Work item:
The response must contain every line below in which "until" appears.
*** Opening Records ***
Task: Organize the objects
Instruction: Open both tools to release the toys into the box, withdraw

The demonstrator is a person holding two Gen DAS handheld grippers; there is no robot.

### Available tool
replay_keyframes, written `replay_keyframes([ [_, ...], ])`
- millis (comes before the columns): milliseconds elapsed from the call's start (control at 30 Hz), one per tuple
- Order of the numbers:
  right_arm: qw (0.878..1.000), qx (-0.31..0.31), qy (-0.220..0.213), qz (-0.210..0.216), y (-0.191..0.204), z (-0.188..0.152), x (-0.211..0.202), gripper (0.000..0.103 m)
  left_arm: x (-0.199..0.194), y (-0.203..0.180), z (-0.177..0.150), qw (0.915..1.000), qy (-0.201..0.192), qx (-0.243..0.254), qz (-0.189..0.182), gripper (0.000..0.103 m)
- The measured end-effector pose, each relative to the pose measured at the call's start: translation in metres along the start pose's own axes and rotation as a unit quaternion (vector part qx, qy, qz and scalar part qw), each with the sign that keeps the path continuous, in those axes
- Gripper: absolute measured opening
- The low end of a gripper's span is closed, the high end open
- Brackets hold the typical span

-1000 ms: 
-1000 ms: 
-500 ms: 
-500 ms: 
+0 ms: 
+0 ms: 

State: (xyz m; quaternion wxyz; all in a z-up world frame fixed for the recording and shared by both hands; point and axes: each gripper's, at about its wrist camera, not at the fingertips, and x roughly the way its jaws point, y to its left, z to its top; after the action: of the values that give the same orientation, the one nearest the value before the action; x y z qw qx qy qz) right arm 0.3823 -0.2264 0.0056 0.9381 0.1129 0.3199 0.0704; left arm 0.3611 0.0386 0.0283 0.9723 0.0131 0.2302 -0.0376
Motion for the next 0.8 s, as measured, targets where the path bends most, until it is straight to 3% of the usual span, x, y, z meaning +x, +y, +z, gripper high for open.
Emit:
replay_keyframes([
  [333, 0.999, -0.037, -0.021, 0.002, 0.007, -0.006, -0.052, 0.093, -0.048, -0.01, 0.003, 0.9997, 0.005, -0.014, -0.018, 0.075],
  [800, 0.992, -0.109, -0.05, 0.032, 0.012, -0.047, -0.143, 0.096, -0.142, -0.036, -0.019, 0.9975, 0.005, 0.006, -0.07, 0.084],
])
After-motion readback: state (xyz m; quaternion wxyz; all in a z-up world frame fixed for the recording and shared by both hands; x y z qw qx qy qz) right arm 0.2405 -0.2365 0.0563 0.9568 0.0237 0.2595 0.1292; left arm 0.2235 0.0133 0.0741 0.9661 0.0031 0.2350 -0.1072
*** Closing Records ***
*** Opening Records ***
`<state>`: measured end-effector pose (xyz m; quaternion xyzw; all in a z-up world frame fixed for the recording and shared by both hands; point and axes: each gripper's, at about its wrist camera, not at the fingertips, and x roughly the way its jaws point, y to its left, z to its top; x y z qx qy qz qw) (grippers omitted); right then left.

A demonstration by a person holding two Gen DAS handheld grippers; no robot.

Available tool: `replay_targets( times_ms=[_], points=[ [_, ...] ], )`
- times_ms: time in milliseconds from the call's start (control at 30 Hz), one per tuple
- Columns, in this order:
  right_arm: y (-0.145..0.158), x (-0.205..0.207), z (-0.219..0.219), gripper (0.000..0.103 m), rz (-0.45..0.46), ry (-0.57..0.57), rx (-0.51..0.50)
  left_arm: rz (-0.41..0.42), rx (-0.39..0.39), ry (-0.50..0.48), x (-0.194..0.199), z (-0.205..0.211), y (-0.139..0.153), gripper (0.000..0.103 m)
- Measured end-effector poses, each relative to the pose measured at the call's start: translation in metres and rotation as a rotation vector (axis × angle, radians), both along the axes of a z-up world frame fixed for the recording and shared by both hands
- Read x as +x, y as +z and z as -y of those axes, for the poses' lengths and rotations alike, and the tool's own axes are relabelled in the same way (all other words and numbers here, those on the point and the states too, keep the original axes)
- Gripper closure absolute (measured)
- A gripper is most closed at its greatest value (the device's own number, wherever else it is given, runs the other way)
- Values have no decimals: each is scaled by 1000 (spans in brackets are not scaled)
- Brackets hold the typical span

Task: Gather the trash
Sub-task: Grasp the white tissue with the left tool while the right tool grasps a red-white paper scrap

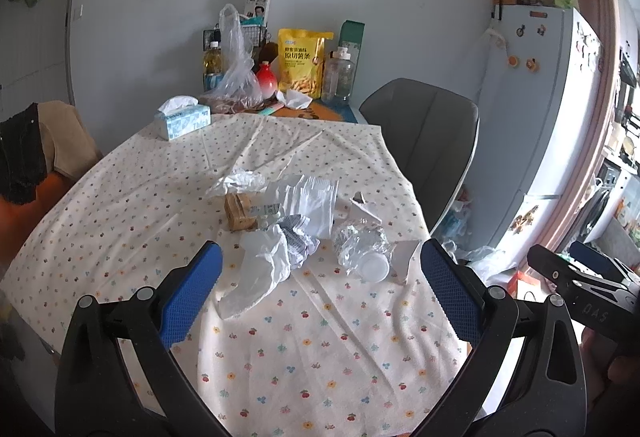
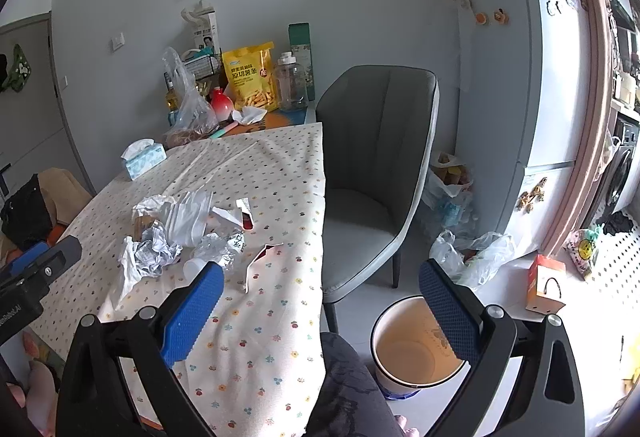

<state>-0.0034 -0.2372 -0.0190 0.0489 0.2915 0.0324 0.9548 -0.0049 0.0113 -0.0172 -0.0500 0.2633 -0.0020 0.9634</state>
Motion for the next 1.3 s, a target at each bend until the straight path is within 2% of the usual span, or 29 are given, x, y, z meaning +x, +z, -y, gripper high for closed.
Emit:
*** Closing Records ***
Answer to this problem:
Motion for the next 0.8 s, as measured, targets where the path bends most, until it is straight to 3% of the usual span, x, y, z meaning +x, +y, +z, gripper high for open.
Motion for the next 1.3 s, a target at each bend until the straight path is within 2% of the usual span, or 29 are given, x, y, z meaning +x, +z, -y, gripper high for closed.

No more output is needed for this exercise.